30もの倉庫が並んでいた BIIg 区域。 現在ここには、倉庫の残骸すら残っていない。 辛うじて土台が見えるだけ。

例の高校生二人は、第5倉庫跡で見つけたものを拾って監視員につかまったそうだ。
アウシュヴィッツの敷地内に存在するものを動かしたり取り除いたり破壊したりすることは、法律でかたく禁じられている。
訪問前に、学校側がそれをちゃんと生徒に説明していなかったとは考え難い。
(Visitor Regulations of the Auschwitz-Birkenau State Museum)
最初私は、二人が監視員の隙をついて保存ケースをこじ開けて展示品を盗もうとしたのかと思った。
だから 「カナダⅡの地面から拾ったものを盗もうとした」 と聞いて、ちょっと救われた気分になった。
それでもやっぱり、二人の行為は信じ難い。
アウシュヴィッツから何かを持ち帰ろうなどと思うこと自体、信じられない。
アウシュヴィッツで、しかもどこあろう “カナダ” で見つけた品は、まずそのすべてが犠牲者の遺品なのだから。

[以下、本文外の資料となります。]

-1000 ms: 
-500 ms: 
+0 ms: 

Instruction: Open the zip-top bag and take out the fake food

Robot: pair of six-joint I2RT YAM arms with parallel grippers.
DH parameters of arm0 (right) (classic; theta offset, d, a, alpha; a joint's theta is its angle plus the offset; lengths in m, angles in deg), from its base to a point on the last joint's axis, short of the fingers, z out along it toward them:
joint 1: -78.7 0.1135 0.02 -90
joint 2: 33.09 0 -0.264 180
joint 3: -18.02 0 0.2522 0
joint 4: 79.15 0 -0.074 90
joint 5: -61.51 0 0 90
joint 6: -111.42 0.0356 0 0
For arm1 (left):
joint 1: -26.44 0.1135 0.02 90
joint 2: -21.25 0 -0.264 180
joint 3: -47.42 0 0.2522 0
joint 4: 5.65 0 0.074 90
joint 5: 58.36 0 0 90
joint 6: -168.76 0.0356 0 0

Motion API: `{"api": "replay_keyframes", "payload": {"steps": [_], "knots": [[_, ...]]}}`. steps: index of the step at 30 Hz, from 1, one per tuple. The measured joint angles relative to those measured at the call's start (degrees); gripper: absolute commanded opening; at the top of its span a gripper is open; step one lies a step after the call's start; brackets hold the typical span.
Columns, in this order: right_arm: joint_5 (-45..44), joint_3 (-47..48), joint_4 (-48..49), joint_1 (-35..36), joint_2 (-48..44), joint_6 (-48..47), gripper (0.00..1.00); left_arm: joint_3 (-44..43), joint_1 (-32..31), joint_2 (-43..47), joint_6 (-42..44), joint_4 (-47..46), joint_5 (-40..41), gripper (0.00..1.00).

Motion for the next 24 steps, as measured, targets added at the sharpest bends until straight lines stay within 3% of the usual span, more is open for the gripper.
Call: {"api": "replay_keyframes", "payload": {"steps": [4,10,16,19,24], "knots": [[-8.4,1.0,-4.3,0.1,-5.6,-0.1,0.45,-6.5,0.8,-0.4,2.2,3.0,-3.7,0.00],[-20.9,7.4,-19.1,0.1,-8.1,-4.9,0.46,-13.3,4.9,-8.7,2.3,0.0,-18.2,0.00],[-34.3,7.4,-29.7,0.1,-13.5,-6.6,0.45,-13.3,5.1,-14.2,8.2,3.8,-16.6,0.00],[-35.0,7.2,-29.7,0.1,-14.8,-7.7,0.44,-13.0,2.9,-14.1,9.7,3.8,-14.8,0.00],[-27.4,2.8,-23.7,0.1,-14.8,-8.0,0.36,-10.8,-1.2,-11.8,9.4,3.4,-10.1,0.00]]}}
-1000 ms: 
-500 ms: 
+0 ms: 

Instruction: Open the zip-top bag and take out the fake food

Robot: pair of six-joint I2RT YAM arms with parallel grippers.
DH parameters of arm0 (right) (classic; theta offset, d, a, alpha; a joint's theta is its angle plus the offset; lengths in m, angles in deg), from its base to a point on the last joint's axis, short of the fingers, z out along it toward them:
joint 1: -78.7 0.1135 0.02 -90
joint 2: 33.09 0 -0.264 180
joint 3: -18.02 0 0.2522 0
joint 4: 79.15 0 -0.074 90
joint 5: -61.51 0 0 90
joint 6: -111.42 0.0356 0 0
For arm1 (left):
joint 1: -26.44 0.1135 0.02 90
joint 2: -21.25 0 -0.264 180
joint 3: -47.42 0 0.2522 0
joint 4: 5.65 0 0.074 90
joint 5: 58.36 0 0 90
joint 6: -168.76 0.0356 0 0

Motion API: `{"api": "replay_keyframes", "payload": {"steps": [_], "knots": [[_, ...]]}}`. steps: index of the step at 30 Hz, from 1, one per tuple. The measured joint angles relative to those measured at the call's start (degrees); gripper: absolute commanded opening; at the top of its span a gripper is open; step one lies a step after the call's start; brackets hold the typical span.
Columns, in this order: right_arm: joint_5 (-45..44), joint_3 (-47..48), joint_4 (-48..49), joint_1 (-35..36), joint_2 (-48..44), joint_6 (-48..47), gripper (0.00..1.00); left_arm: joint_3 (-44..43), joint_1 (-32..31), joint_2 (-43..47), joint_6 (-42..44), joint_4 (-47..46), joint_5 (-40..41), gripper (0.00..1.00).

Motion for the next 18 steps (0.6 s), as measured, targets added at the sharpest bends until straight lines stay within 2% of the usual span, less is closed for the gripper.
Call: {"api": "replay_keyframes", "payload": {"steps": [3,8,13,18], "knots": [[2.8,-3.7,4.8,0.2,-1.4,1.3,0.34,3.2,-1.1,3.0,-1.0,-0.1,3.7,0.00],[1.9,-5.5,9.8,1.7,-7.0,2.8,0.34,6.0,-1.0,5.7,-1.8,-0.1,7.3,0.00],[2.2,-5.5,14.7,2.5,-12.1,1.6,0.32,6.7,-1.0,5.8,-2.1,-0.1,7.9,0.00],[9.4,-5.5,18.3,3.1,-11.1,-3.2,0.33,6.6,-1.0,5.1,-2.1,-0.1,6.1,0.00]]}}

警察に拘束され、通訳つきで尋問され、オシフィエンチムの留置所で一晩過ごし、罪を認めた二人。
月曜日の午後に逮捕され、その日は潔白を主張していたが、翌火曜日は罪を認めたそうだ。
一年の保護観察と三年の執行猶予つきの刑を受け、それぞれが罰金1000PLN(≒¥33,000)を払って釈放された。
ベン・トンプソンの両親は、「息子はとても怖くショックな思いをした」 と述べた。
「若いときは、考えなしに行動してしまうものだ。 事の重大さを痛感している。
息子は自分の行為が愚かで無礼なものであったと理解しており、ポーランド社会に引き起こした不快感や怒りに対して
心の底から申し訳なく思っている。 おそらく息子は、(アウシュヴィッツで)見たり体験したりしたものの甚大さに影響され、
判断力を鈍らせたのではないか。 ベンは悪意も不敬の念も持たない子で、人々の気分を害したことを死ぬほど後悔している。」
・・・・・ 馬鹿か、この親!?
どこまで息子に甘けりゃ気が済むの!

学生って言ったって、9歳や10歳の子供じゃない。 17歳ですよ、17歳! 善悪の判断は、十分につく年齢です。
こんな息子をかばうような物言いをしたら、世間の反感を買うだけってわからないのかな。
私だったら、恥に身をすくめて 「私の育て方が間違っておりました云々・・・」 とひたすら低姿勢を貫くけどな。
まさに、この親にしてこの子あり。
ちなみにこの二人が通うのは、年間学費15,000ポンド(≒285万円)の私立校、
The Perse School ↓ だそうですよ。